Seeing her, and the scars already weaving their way across her tiny body, had changed something in him. This wasn't just about them now, about he and Cat making their perfect family. It was about all of these children, about their kind surviving in a world that didn't want them. The kids were all too young to even know how their mutations would manifest, and yet each one of them had been given up at birth, or worse. There were thousands more like them, and here they sat, living in his twenty-four bedroom estate, feeling generous for having taken in three.
He talked Cat into two more, both boys, over the next three years. She loved both, really and truly loved them, though perhaps not with the passion she'd felt for Robb and Sansa. But when they'd signed the papers on Rickon she'd drawn her line in the sand.
"He's the last one, Ned. I love them all, truly I do, even if Arya strains my patience from time to time. But I can't do more than this. I just don't have it in me to love more than five. Please. Let's be done now. Let's be a family now, and give these kids all the love we have to give."
So he'd agreed and for a time, it had been alright. They made the plans for the school together, converted Winterfell into a haven together, began to take on students from the surrounding counties. Gifted students. Mutant students.
And then the call had come. The contact from the adoption agency, the same one who'd talked him into Arya's adoption, with another emergency situation.
"I told you Barristan, it's not that I don't want to shelter more children, but Cat insisted after Rickon…"
"I know Ned. And I wouldn't call unless it was a special case, honestly I wouldn't."
"They're all special cases Barristan."
"Not like this one, Ned. This one, he's…"
"I shouldn't even be taking this call, Barristan no matter what he is—"
"He's Lyanna's Ned. He's hers. That's why I had to call you."
He froze, not sure what to say, not sure how to silence the thrumming of his heart, which was pulsing through his body so loudly he thought he might be deafened by the sound.
Lyanna. His sister. His mutation had been shame enough for his family, shame enough to have him partitioned off and sent to the upstate, far from Manhattan society and the prying eyes of gossip columnists. And his was a tame mutation. How offensive could the power to heal possibly be? Sure he couldn't play sports with the other boys like he used to, people would notice if a scraped knee disappeared before the game even ended, but really he could pass. For his parents though, it was a mutation nonetheless, and it had earned him a semi-permanent state of banishment.

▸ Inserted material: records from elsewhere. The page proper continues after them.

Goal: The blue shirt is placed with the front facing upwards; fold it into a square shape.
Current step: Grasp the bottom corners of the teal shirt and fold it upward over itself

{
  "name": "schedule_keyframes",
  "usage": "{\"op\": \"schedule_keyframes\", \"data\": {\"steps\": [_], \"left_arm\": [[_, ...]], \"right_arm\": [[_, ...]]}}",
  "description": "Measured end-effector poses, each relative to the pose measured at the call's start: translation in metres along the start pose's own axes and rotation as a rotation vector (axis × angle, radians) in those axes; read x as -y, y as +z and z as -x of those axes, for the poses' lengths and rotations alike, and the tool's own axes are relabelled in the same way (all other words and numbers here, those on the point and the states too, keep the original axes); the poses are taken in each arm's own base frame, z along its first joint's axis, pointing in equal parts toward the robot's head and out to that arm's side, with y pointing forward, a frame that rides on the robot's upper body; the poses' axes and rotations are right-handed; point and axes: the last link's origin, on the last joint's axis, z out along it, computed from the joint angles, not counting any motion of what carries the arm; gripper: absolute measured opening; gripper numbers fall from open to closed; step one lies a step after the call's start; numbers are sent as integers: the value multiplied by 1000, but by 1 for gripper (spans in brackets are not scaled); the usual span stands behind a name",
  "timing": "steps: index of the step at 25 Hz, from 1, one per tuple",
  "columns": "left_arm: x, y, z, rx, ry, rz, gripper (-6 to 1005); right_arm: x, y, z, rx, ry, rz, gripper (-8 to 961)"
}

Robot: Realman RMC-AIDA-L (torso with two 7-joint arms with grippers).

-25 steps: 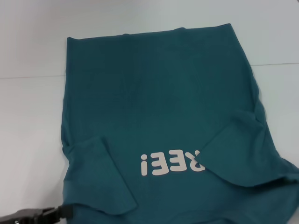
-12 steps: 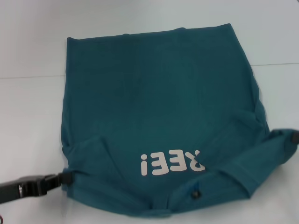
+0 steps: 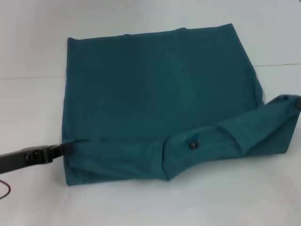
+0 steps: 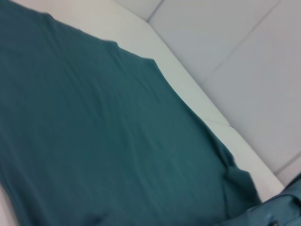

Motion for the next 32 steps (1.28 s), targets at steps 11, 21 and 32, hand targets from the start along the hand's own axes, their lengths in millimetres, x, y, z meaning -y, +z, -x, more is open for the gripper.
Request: {"op": "schedule_keyframes", "data": {"steps": [11, 21, 32], "left_arm": [[9, 19, -28, -44, 67, -76, 1], [19, 24, -56, -77, 162, -165, 0], [25, 37, -78, -90, 246, -231, 0]], "right_arm": [[8, 22, 9, 59, 10, -67, 46], [2, 50, 22, 44, -34, -84, 45], [-1, 77, 33, 39, -77, -133, 45]]}}
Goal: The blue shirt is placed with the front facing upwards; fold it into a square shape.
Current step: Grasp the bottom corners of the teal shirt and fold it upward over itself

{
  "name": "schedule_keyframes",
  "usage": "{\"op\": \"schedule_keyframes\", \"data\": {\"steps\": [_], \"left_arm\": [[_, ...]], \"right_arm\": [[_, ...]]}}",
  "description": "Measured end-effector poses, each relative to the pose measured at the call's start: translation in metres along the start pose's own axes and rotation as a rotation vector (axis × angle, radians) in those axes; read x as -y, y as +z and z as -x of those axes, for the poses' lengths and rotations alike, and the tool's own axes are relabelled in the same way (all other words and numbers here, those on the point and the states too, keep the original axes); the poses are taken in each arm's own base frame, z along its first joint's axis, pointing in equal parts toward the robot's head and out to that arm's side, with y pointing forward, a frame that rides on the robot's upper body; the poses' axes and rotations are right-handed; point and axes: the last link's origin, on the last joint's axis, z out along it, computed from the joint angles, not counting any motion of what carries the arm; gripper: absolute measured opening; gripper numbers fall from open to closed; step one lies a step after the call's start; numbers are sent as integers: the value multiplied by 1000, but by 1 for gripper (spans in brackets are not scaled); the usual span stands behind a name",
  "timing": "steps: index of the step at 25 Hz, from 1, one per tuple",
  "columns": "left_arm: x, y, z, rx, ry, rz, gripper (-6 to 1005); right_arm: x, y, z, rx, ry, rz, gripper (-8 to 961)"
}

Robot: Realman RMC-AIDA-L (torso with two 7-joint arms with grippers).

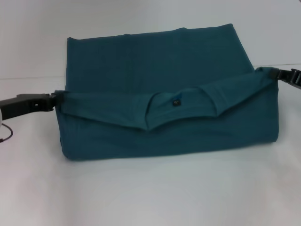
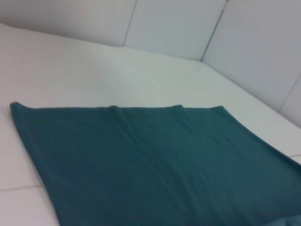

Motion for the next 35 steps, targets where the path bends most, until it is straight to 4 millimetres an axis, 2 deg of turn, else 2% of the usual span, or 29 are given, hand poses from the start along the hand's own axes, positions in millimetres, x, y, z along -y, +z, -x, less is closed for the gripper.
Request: {"op": "schedule_keyframes", "data": {"steps": [20, 27, 35], "left_arm": [[4, 23, -25, -19, 96, -98, 1], [4, 33, -32, -27, 149, -139, 1], [2, 45, -39, -21, 194, -162, 0]], "right_arm": [[-11, 37, 25, 47, -99, -88, 45], [-13, 48, 28, 43, -133, -134, 46], [-11, 52, 29, 53, -140, -167, 45]]}}
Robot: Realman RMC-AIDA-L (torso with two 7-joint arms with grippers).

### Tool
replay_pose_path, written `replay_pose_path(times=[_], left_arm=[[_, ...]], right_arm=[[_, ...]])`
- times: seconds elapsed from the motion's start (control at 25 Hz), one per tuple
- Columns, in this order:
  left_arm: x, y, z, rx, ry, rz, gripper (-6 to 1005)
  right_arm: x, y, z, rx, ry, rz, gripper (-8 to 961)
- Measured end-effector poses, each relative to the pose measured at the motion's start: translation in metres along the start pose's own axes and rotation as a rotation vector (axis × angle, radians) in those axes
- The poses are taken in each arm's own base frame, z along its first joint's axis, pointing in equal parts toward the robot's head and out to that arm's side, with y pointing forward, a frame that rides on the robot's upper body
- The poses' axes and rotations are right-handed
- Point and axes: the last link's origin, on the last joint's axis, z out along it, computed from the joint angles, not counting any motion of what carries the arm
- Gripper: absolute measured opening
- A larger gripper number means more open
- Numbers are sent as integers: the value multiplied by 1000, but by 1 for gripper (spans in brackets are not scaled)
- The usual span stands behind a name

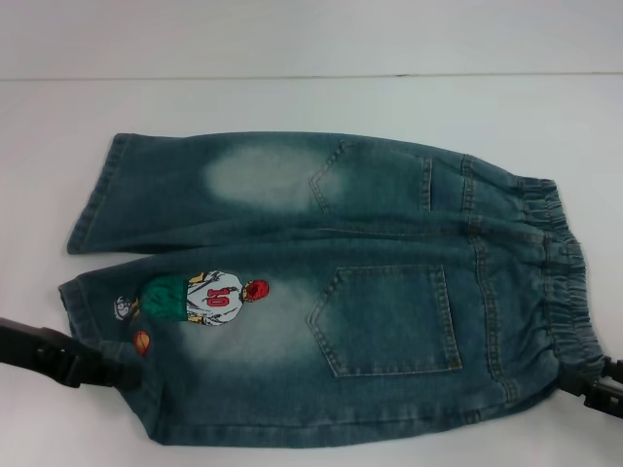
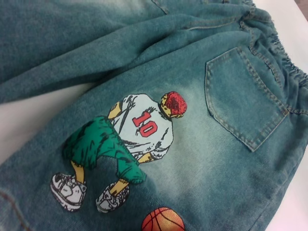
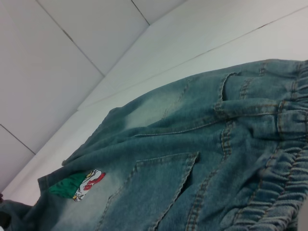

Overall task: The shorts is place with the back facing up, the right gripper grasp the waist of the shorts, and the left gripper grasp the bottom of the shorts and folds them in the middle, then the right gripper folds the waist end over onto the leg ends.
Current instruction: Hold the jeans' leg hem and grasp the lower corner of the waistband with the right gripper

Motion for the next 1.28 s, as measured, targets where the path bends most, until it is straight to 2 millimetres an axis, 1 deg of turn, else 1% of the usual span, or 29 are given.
replay_pose_path(times=[0.24,0.48,0.68,0.84,1.16,1.28], left_arm=[[1,0,0,2,-3,2,93],[0,0,1,3,-2,3,93],[-2,-1,4,-6,-4,-4,93],[-2,-1,4,-5,-4,-4,92],[0,-1,4,-6,0,7,92],[0,0,4,-6,0,8,92]], right_arm=[[0,1,2,-6,-3,1,878],[-9,2,10,-30,0,-21,874],[-15,3,11,-45,-1,-28,871],[-13,4,9,-47,-4,-22,868],[-4,3,1,-28,-3,0,862],[-3,2,-1,-19,-2,2,644]])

That is, until Lyanna's incident.
"Pheromones. That's what it is, it's a pheromone mutation nothing more, nothing less," the doctor had explained to their parents. "Once she's through puberty things should right themselves."
That was one way of seeing it, seeing the mutation that had caused the newspapers to declare his sister the "Helen of Tribeca," that had caused grown men to break out in brawls as she walked past, to abandon their wives and children in order to seek the favor of the fifteen year old school girl taking the train to class. Still, the doctor may have been right, maybe it would have settled as she got older, learned to control it, but Lyanna, his carefree, defiant Lyanna, hadn't made it that far. She'd been kidnapped out of her bedroom by one of the most notorious mutants on the planet just a month shy of her sixteenth birthday. Her kidnap alone had spurred a whole bevvy of anti-mutant legislation, legislation which had led to his adoptive children's abandonment. Free testing for the gene for every mother admitted to an American hospital. Gods what a nightmare.

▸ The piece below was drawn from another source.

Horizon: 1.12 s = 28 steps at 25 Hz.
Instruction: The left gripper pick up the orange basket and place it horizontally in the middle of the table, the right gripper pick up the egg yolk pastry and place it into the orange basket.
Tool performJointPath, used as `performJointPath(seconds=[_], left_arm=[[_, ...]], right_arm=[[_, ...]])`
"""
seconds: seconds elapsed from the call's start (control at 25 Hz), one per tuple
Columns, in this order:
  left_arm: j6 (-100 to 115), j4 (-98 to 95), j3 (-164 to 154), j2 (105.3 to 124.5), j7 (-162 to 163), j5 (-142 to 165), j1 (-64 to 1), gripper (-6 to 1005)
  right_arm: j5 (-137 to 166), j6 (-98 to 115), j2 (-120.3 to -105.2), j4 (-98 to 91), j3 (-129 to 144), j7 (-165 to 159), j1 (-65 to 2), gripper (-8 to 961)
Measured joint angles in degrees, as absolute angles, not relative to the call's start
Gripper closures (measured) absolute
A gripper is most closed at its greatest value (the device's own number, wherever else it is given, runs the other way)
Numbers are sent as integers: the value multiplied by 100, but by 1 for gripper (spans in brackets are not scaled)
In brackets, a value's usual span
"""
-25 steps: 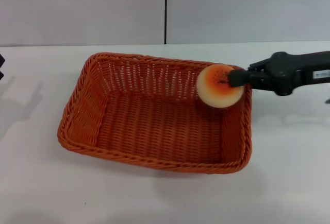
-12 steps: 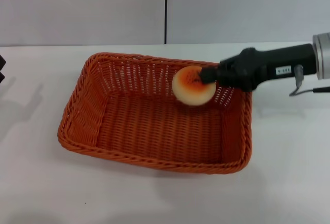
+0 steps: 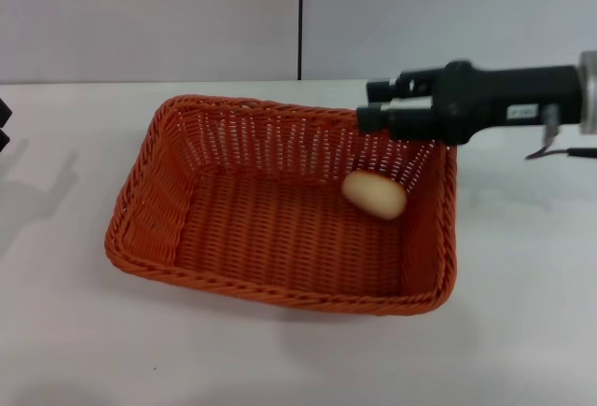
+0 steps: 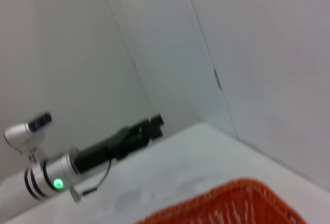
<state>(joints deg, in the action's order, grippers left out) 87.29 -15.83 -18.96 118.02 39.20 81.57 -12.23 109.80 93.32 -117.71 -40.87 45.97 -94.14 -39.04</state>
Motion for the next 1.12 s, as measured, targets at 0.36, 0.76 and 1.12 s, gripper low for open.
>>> performJointPath(seconds=[0.36,0.76,1.12], left_arm=[[8730,-1496,-1766,11807,3660,8156,-1181,256],[8723,-970,-824,11821,3002,8156,-1117,256],[8717,-768,-566,11831,2891,8157,-1110,256]], right_arm=[[8778,9428,-11878,-5412,4327,-8999,-2179,332],[6092,10161,-11883,-3147,2855,-6642,-988,326],[5927,10471,-11869,-1792,2085,-5331,-1045,326]])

And yet, all the political posturing, all the zero tolerance rhetoric, hadn't been enough to save her in the end. Her body had been left on the steps of St. Patrick's Cathedral, less than a block from Rockafellar Center, the pain of birth still creasing her young face. No word of the child.
Until now.
"You're sure."
"Quite sure, we blood test them all, after all. Legally, I should… I should report it but I figured if I could get a hold of you you'd prefer to be able to keep it quiet. Within the family, if you could."
"No of course, thank you Barristan."
"The thing is Ned, its not an easy case. He's a nice enough kid, a bit roughed up from foster care, but polite and appreciative as they come."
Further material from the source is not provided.